**To do:** If a line in the data below contains the word "base", copy it out.

**Records for the exercise:**
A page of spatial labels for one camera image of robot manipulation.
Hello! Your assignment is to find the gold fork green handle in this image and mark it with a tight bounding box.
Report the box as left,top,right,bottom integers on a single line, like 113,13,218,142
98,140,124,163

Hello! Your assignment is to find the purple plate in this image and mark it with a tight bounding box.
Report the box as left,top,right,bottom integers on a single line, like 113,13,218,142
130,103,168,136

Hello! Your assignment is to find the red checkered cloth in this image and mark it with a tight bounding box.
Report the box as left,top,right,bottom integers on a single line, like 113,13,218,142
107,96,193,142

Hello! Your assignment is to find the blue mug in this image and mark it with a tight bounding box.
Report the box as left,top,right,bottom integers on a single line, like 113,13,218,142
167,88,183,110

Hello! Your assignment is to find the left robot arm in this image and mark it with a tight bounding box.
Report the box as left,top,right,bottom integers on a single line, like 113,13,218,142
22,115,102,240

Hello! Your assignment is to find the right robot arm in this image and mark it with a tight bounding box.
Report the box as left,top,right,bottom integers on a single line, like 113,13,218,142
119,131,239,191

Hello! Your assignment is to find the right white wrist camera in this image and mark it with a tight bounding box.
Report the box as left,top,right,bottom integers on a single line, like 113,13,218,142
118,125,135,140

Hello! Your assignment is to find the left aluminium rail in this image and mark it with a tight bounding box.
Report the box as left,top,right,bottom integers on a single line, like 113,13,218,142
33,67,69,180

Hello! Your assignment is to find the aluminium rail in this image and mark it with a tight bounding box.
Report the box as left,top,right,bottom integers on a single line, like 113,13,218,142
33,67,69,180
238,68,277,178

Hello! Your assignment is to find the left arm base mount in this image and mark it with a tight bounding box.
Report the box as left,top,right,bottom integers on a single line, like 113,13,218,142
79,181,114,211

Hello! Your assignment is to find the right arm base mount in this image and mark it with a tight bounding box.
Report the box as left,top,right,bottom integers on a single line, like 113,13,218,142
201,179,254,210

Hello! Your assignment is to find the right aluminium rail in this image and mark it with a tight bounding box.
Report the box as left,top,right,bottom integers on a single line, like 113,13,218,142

**Completed exercise:**
Hello! Your assignment is to find the left arm base mount in this image and mark it with a tight bounding box.
Hello! Your assignment is to find the right arm base mount in this image and mark it with a tight bounding box.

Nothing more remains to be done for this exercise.